__Task directions__. What you return should match the material below line for line, except that no image appears in it.

__Information provided__.
- - -

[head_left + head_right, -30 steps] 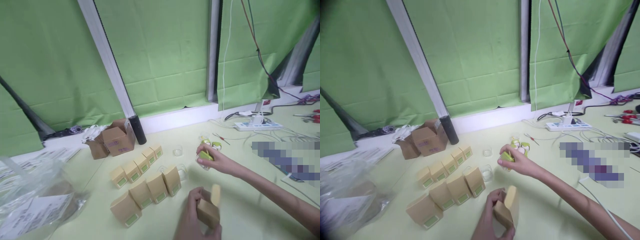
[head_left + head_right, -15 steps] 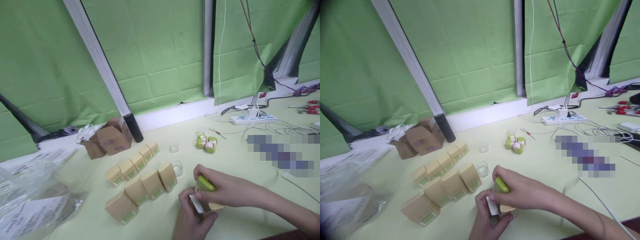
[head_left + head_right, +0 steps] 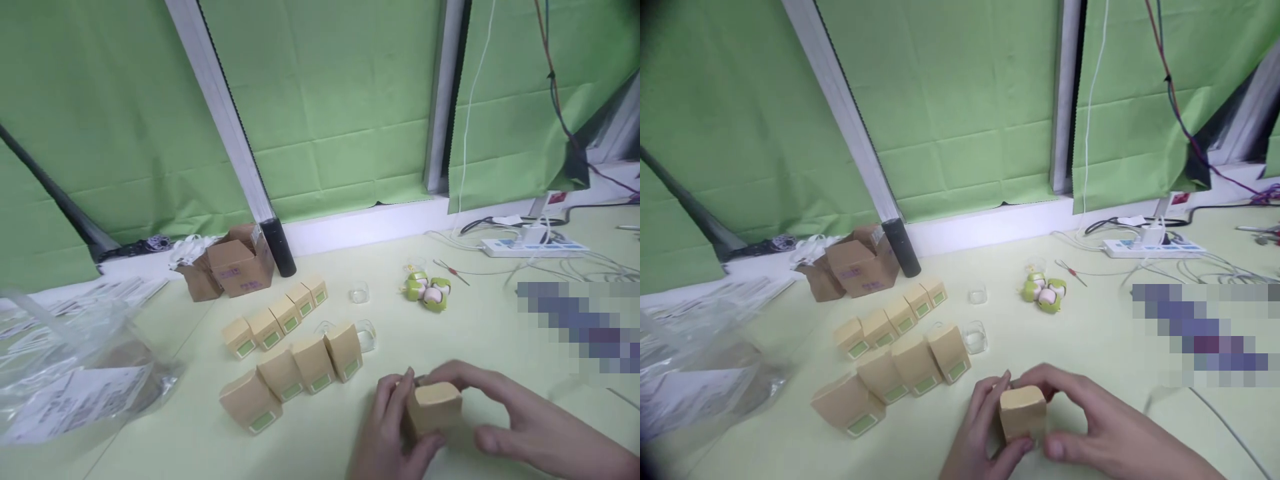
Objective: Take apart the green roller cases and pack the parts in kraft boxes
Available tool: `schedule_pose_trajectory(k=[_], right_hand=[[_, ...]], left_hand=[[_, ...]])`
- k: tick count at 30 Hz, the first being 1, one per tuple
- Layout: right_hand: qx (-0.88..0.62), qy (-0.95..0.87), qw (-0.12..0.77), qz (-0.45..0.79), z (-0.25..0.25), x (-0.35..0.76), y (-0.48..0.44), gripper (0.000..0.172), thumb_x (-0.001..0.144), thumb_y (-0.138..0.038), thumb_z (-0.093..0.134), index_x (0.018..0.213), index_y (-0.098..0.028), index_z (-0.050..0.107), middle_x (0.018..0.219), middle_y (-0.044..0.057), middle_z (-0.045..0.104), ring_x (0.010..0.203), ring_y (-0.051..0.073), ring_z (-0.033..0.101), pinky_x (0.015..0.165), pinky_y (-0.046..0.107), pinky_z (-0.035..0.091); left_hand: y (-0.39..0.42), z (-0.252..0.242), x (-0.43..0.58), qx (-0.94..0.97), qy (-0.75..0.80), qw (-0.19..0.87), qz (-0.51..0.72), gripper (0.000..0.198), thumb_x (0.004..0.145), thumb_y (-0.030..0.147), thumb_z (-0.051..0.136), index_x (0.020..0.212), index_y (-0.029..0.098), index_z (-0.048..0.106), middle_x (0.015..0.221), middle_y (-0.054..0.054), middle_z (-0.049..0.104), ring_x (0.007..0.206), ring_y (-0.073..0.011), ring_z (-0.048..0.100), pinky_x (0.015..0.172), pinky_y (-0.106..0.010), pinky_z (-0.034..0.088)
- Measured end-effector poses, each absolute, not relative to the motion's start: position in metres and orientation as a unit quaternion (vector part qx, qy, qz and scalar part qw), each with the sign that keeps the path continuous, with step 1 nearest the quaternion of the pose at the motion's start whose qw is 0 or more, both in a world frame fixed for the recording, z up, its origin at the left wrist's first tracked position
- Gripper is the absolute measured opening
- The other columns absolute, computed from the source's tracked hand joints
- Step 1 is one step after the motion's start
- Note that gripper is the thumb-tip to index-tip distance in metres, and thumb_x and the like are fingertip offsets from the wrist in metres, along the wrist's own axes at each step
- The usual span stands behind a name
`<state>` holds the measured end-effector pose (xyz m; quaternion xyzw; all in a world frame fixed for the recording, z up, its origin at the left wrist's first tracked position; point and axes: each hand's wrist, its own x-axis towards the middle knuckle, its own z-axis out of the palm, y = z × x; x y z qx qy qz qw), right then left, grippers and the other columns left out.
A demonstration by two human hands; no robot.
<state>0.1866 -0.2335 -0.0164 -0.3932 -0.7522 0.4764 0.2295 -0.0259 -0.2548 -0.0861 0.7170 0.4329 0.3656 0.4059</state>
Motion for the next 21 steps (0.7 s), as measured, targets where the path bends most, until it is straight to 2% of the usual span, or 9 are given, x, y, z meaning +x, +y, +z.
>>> schedule_pose_trajectory(k=[3, 5, 9, 13, 17, 21], right_hand=[[-0.424, -0.723, 0.263, 0.478, -0.038, 0.181, -0.237, 0.047, 0.081, -0.048, 0.059, 0.125, -0.032, 0.053, 0.129, 0.005, 0.055, 0.121, 0.029, 0.047, 0.102, 0.039, 0.038], [-0.447, -0.701, 0.319, 0.455, -0.048, 0.169, -0.235, 0.04, 0.085, -0.05, 0.052, 0.12, -0.031, 0.057, 0.122, 0.007, 0.058, 0.118, 0.028, 0.049, 0.1, 0.039, 0.04], [-0.431, -0.678, 0.381, 0.458, -0.056, 0.145, -0.229, 0.034, 0.085, -0.052, 0.05, 0.098, -0.026, 0.067, 0.108, 0.008, 0.062, 0.11, 0.027, 0.054, 0.097, 0.039, 0.042], [-0.418, -0.643, 0.379, 0.517, -0.057, 0.139, -0.228, 0.036, 0.085, -0.054, 0.048, 0.097, -0.025, 0.065, 0.099, 0.007, 0.065, 0.097, 0.026, 0.06, 0.084, 0.037, 0.049], [-0.413, -0.647, 0.389, 0.509, -0.057, 0.141, -0.229, 0.034, 0.086, -0.053, 0.049, 0.095, -0.024, 0.066, 0.099, 0.007, 0.065, 0.099, 0.026, 0.059, 0.088, 0.036, 0.046], [-0.436, -0.637, 0.39, 0.502, -0.06, 0.136, -0.228, 0.037, 0.083, -0.056, 0.05, 0.087, -0.023, 0.067, 0.095, 0.007, 0.067, 0.094, 0.026, 0.061, 0.083, 0.034, 0.048]], left_hand=[[-0.258, -0.091, -0.024, 0.665, 0.458, 0.444, 0.387, 0.08, 0.071, 0.021, 0.066, 0.139, 0.019, 0.023, 0.132, -0.013, 0.046, 0.123, -0.0269, 0.046, 0.106, -0.041, 0.034], [-0.26, -0.092, -0.024, 0.621, 0.488, 0.465, 0.401, 0.085, 0.067, 0.02, 0.068, 0.136, 0.016, 0.019, 0.136, -0.015, 0.045, 0.124, -0.0269, 0.045, 0.107, -0.042, 0.032], [-0.261, -0.088, -0.023, 0.586, 0.521, 0.485, 0.387, 0.08, 0.064, 0.02, 0.069, 0.13, 0.015, 0.025, 0.135, -0.017, 0.046, 0.126, -0.0274, 0.043, 0.107, -0.042, 0.031], [-0.261, -0.081, -0.024, 0.57, 0.531, 0.508, 0.366, 0.079, 0.061, 0.019, 0.07, 0.13, 0.016, 0.031, 0.132, -0.015, 0.05, 0.126, -0.0281, 0.043, 0.106, -0.042, 0.032], [-0.261, -0.079, -0.023, 0.568, 0.529, 0.512, 0.367, 0.078, 0.061, 0.019, 0.071, 0.13, 0.015, 0.035, 0.133, -0.014, 0.049, 0.125, -0.0282, 0.043, 0.106, -0.043, 0.032], [-0.262, -0.079, -0.025, 0.568, 0.526, 0.516, 0.368, 0.079, 0.061, 0.02, 0.072, 0.131, 0.015, 0.036, 0.133, -0.013, 0.05, 0.125, -0.0282, 0.043, 0.106, -0.042, 0.032]])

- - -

__Solution to this task__.
[head_left + head_right, -30 steps] 
[head_left + head_right, -15 steps] 
[head_left + head_right, +0 steps] 
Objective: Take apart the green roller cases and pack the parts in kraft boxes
Available tool: `schedule_pose_trajectory(k=[_], right_hand=[[_, ...]], left_hand=[[_, ...]])`
- k: tick count at 30 Hz, the first being 1, one per tuple
- Layout: right_hand: qx (-0.88..0.62), qy (-0.95..0.87), qw (-0.12..0.77), qz (-0.45..0.79), z (-0.25..0.25), x (-0.35..0.76), y (-0.48..0.44), gripper (0.000..0.172), thumb_x (-0.001..0.144), thumb_y (-0.138..0.038), thumb_z (-0.093..0.134), index_x (0.018..0.213), index_y (-0.098..0.028), index_z (-0.050..0.107), middle_x (0.018..0.219), middle_y (-0.044..0.057), middle_z (-0.045..0.104), ring_x (0.010..0.203), ring_y (-0.051..0.073), ring_z (-0.033..0.101), pinky_x (0.015..0.165), pinky_y (-0.046..0.107), pinky_z (-0.035..0.091); left_hand: y (-0.39..0.42), z (-0.252..0.242), x (-0.43..0.58), qx (-0.94..0.97), qy (-0.75..0.80), qw (-0.19..0.87), qz (-0.51..0.72), gripper (0.000..0.198), thumb_x (0.004..0.145), thumb_y (-0.030..0.147), thumb_z (-0.051..0.136), index_x (0.020..0.212), index_y (-0.029..0.098), index_z (-0.048..0.106), middle_x (0.015..0.221), middle_y (-0.054..0.054), middle_z (-0.049..0.104), ring_x (0.007..0.206), ring_y (-0.073..0.011), ring_z (-0.048..0.100), pinky_x (0.015..0.172), pinky_y (-0.106..0.010), pinky_z (-0.034..0.088)
- Measured end-effector poses, each absolute, not relative to the motion's start: position in metres and orientation as a unit quaternion (vector part qx, qy, qz and scalar part qw), each with the sign that keeps the path continuous, with step 1 nearest the quaternion of the pose at the motion's start whose qw is 0 or more, both in a world frame fixed for the recording, z up, its origin at the left wrist's first tracked position
- Gripper is the absolute measured opening
- The other columns absolute, computed from the source's tracked hand joints
- Step 1 is one step after the motion's start
- Note that gripper is the thumb-tip to index-tip distance in metres, and thumb_x and the like are fingertip offsets from the wrist in metres, along the wrist's own axes at each step
- The usual span stands behind a name
`<state>` holds the measured end-effector pose (xyz m; quaternion xyzw; all in a world frame fixed for the recording, z up, its origin at the left wrist's first tracked position; point and axes: each hand's wrist, its own x-axis towards the middle knuckle, its own z-axis out of the palm, y = z × x; x y z qx qy qz qw), right then left, grippers and the other columns left out.
A demonstration by two human hands; no robot.
<state>0.1866 -0.2335 -0.0164 -0.3932 -0.7522 0.4764 0.2295 -0.0259 -0.2548 -0.0861 0.7170 0.4329 0.3656 0.4059</state>
Motion for the next 21 steps (0.7 s), as measured, targets where the path bends most, until it is straight to 2% of the usual span, or 9 are given, x, y, z meaning +x, +y, +z.
>>> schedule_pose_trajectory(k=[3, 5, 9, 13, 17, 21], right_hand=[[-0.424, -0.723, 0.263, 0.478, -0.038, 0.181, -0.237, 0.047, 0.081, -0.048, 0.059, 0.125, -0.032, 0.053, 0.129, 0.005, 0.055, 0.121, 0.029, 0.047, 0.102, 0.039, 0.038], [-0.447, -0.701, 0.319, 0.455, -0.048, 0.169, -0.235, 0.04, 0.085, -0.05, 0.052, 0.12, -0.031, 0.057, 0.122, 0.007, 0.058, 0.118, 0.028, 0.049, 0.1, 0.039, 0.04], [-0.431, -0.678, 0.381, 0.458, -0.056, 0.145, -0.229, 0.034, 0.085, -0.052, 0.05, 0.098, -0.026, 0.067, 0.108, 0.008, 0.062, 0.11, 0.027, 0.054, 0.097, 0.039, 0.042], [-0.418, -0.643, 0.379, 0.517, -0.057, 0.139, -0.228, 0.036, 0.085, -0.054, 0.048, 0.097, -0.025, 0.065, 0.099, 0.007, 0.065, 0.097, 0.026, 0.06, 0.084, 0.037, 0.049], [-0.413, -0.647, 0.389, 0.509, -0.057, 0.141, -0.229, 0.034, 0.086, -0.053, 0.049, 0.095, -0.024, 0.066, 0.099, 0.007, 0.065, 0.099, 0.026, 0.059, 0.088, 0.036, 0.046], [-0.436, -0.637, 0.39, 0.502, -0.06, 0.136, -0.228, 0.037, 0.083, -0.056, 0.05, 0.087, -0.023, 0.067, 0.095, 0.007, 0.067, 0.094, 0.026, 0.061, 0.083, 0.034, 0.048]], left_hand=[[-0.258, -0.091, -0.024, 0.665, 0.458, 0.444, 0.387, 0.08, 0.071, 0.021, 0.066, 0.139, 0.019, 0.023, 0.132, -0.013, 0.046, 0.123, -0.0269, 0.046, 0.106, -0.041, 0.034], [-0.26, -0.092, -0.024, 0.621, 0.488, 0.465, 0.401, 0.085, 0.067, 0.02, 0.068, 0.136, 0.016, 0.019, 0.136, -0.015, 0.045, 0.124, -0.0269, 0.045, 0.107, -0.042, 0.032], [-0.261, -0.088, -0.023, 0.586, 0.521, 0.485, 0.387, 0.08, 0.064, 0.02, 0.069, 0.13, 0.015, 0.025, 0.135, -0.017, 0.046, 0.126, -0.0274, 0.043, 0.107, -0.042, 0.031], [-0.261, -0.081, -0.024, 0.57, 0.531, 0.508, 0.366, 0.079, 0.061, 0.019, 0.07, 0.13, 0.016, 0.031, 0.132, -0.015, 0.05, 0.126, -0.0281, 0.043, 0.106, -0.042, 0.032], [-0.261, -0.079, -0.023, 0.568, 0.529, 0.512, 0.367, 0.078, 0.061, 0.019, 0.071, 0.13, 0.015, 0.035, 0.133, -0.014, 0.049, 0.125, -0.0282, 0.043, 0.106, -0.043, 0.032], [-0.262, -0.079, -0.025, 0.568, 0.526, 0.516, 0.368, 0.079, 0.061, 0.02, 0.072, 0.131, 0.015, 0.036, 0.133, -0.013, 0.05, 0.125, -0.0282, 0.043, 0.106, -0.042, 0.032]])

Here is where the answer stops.